Lucy’s hair isn’t brown. It’s not even close. Colin watches her again and shivers, pulling his hood up.
Colin wonders if it should freak him out that Jay sees brown hair when he sees almost white-blond. But, with a strange rush of warmth in his limbs, he finds he likes that he sees her differently. It feels strangely surreal, and it occurs to him that this reaction might come from the same part of his brain that turns on when he looks over a cliff and instead of thinking, Back off, he thinks, Pedal faster.
“Amanda said they saw her walking down by the lake,” Jay says.
“The lake?”
“Yeah. She’s new; wouldn’t know the stories, would she?”
Colin nods. “No, she wouldn’t know any of that.”

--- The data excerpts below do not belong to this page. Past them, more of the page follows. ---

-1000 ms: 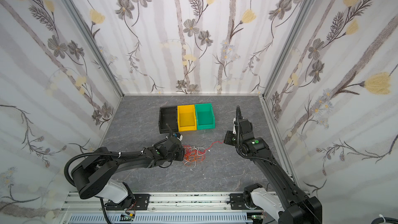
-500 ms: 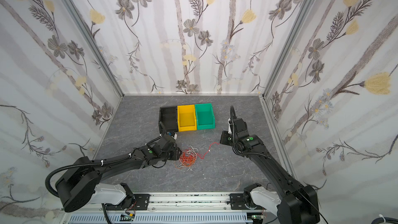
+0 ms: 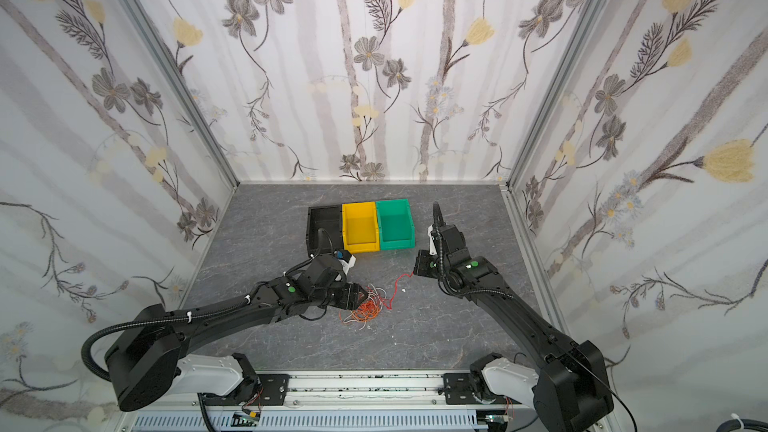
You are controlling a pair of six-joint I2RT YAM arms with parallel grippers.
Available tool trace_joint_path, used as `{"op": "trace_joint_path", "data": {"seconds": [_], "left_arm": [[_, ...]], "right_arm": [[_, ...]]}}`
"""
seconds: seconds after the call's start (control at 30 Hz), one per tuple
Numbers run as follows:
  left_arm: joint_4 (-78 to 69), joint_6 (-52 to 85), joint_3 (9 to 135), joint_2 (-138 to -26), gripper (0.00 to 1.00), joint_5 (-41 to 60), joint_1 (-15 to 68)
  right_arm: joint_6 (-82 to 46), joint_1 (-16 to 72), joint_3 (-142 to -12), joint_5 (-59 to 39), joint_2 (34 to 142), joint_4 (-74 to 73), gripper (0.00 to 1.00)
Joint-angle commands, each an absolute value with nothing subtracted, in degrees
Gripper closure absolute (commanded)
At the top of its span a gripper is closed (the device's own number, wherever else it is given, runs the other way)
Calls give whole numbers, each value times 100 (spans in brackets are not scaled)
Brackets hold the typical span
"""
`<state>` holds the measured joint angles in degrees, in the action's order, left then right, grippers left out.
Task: Untangle the cables
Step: 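Pull the red wire from the tangle with the right gripper while the left holds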
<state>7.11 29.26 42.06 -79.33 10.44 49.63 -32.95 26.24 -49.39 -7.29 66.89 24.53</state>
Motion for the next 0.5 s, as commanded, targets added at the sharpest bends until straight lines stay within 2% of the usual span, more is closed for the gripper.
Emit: {"op": "trace_joint_path", "data": {"seconds": [0.0, 0.2, 0.37, 0.47], "left_arm": [[409, 2759, 4394, -8335, 30, 1188, 5115], [570, 2661, 4693, -9039, 33, 810, 5335], [526, 2703, 4530, -9115, 44, 493, 5284], [444, 2790, 4377, -9139, 56, 466, 5193]], "right_arm": [[-3415, 2623, -5055, -979, 6610, 2297, 100], [-3558, 2607, -5149, -1242, 6390, 2232, 100], [-3560, 2459, -5241, -1265, 6105, 2292, 100], [-3497, 2244, -5308, -1355, 5930, 2422, 100]]}}
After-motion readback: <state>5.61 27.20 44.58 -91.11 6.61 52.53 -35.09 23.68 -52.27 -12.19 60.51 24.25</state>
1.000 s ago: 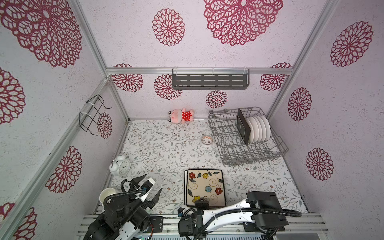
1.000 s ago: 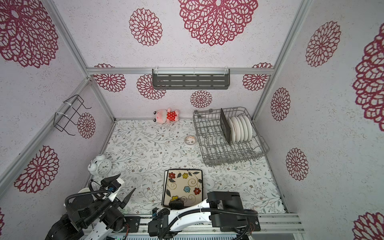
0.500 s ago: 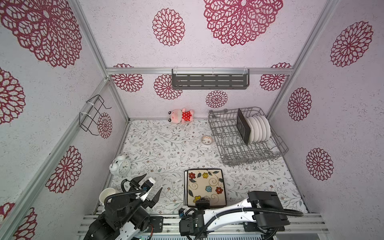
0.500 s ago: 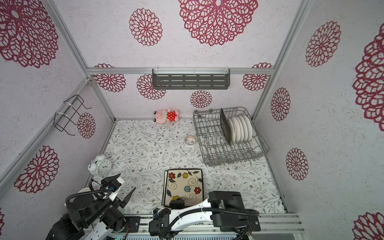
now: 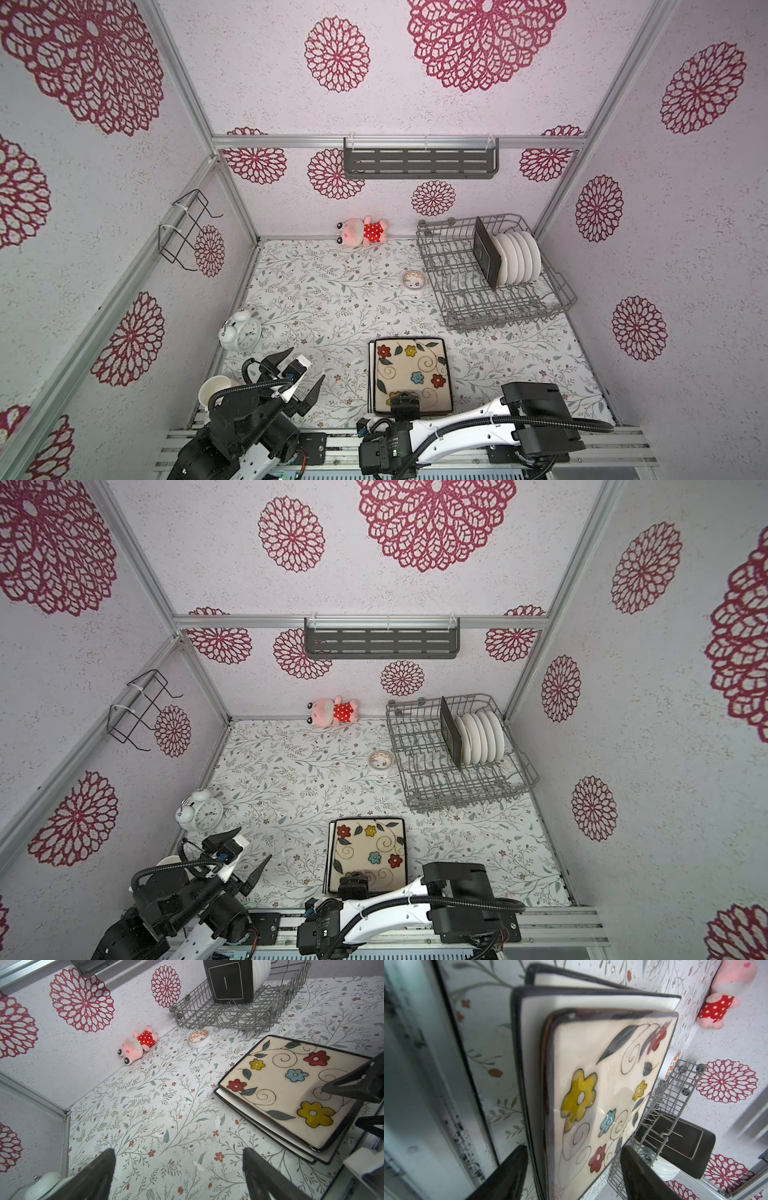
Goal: Unload the plates from the dish rack
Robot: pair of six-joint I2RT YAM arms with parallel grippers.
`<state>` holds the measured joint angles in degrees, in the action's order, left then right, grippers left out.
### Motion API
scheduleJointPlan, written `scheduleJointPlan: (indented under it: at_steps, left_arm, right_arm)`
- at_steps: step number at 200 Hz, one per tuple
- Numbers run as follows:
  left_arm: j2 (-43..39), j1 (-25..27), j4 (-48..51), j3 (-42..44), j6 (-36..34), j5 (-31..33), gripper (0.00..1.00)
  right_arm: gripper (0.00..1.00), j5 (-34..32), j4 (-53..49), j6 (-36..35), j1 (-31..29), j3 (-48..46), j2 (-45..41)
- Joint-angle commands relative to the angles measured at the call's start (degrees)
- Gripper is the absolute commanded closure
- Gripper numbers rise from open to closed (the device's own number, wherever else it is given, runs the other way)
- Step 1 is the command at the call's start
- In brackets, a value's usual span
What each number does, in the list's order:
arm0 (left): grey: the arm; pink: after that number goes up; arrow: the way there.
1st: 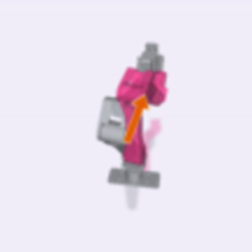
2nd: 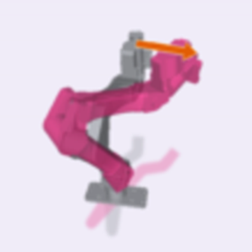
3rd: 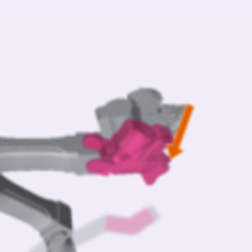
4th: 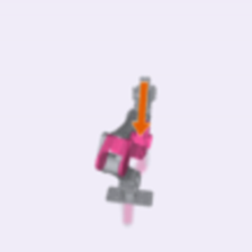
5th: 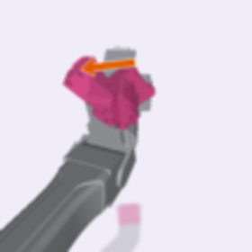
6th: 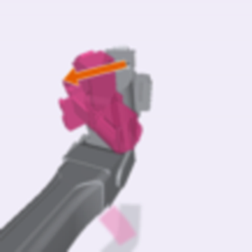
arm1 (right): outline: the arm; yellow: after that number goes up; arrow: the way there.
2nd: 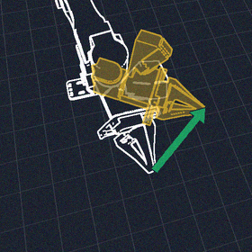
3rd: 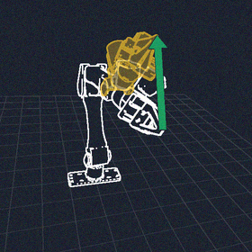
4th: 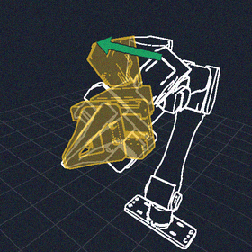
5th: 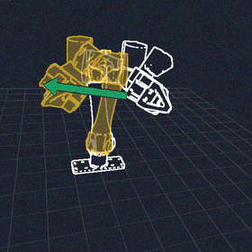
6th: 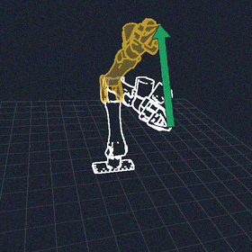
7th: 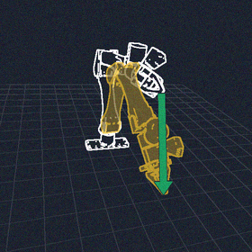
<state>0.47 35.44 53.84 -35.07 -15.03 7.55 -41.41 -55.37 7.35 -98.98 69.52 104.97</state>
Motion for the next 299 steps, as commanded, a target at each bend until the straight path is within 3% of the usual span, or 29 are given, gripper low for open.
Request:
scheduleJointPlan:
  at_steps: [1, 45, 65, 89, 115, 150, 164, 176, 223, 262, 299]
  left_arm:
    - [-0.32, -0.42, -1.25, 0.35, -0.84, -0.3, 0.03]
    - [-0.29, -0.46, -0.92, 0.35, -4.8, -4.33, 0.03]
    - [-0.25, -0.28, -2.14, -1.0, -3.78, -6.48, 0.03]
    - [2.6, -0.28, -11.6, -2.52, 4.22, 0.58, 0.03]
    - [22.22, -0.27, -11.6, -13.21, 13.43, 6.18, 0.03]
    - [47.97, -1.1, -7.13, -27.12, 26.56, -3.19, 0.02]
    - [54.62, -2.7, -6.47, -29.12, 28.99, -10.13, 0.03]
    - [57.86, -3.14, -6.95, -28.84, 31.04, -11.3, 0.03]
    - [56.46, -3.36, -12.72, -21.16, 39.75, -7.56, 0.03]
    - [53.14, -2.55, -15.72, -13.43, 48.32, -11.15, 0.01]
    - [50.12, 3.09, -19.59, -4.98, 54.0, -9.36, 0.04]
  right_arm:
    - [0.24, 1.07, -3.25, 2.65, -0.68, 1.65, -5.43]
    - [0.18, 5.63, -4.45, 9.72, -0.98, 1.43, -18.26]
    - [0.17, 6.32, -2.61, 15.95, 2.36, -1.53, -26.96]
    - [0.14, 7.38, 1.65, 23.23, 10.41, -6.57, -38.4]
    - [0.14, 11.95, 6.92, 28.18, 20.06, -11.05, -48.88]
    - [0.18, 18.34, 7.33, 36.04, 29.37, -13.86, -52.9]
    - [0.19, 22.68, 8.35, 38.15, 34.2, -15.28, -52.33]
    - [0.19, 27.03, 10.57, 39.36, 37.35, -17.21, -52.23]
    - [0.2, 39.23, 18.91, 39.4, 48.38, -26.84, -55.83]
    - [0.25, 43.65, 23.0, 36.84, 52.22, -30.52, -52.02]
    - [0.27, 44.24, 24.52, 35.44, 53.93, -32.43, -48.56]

The stories are as old as the buildings here: Walkers out in daylight, wandering lost and confused. A man in military uniform sitting on the bench near the lake. A girl vanishing between two trees. Sometimes a student will claim a Walker tried to talk to them or, worse, grab them. But it’s all ghost stories, a legend built on the morbid history of the school. The Catholic institution was built on grounds where children of settlers were buried before the survivors made their long trek through the mountains, but in the first week the school was open, two more kids died in a fire that burned down the chapel. For years, students claimed to see the two lost children standing by the newly erected statue of Saint Osanna, or sitting in a pew in the rebuilt chapel. The legend lived on, and over time, the population of Walkers grew in the students’ collective imagination.